*TASK INSTRUCTIONS*: Below is a listing with pictures in it; transcribe exactly the lines from the one that has "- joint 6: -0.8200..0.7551" through the one that has "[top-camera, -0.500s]", and omit those pictures.
● ● ● ●
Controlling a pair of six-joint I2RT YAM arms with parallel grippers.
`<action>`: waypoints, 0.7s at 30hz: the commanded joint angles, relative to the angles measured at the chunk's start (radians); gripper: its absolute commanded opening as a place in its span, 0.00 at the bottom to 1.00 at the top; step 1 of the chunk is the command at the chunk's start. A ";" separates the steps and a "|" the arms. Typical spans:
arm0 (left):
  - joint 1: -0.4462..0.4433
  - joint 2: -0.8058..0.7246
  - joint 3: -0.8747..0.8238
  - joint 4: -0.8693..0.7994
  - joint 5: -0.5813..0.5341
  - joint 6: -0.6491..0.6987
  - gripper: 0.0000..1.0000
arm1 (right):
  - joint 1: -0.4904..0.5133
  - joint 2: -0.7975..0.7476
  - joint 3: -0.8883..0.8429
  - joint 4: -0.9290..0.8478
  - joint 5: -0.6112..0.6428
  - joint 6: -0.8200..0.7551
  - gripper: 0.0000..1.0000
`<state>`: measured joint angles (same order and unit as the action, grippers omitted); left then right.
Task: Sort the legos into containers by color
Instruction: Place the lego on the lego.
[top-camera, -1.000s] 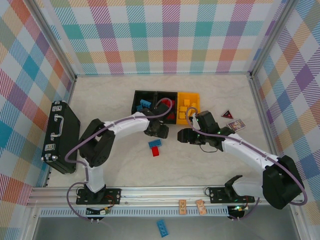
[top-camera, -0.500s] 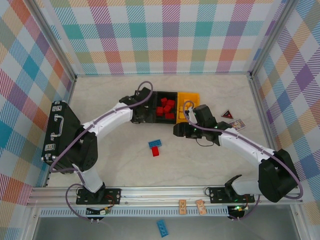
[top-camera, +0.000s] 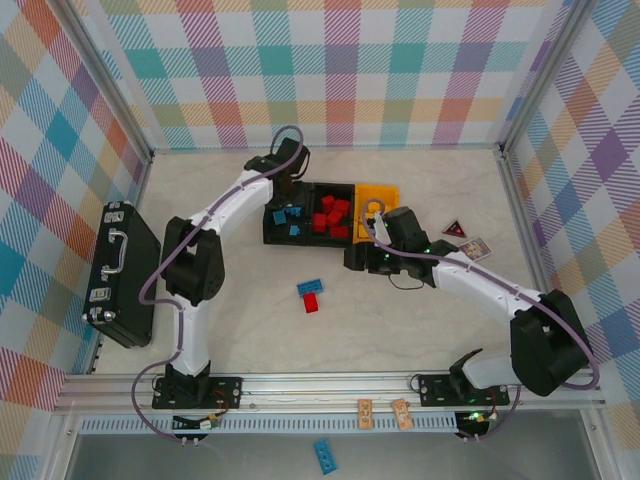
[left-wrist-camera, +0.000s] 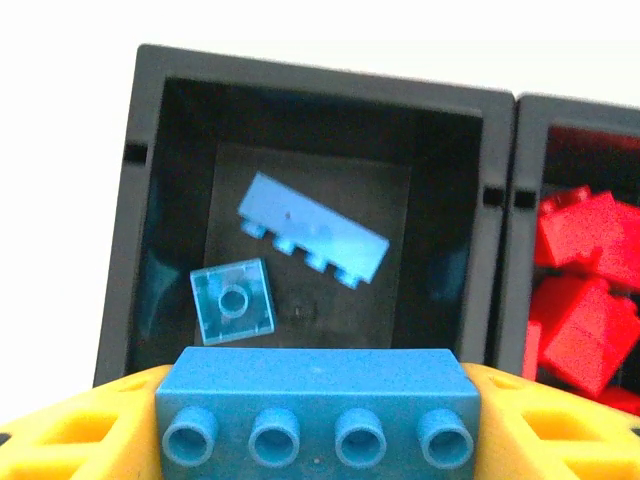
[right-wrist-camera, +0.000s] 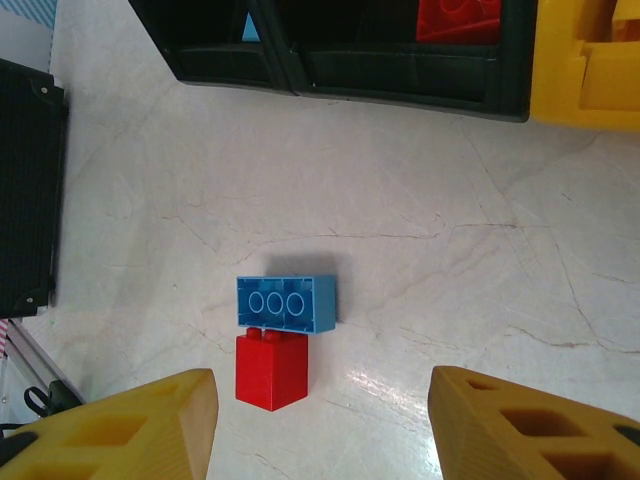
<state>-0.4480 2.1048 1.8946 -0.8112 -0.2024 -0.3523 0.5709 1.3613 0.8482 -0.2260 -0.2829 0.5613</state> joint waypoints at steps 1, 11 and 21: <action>0.011 0.055 0.104 -0.042 -0.020 0.027 0.54 | 0.006 0.010 0.022 0.017 -0.019 0.004 0.58; 0.026 0.211 0.276 -0.069 -0.060 0.033 0.56 | 0.006 0.009 0.022 0.008 -0.010 0.002 0.58; 0.029 0.234 0.300 -0.065 -0.086 0.026 0.69 | 0.006 -0.008 0.005 0.006 -0.001 0.009 0.58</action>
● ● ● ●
*YOUR RESPONSE*:
  - joint 6: -0.8200..0.7551
  - gripper: 0.0000..1.0000
`<state>`: measured joint angles (same order and unit as the action, grippers omitted); left then right.
Task: Sort the legos into containers by color
Instruction: Place the lego on the lego.
[top-camera, -1.000s] 
[top-camera, -0.500s] 

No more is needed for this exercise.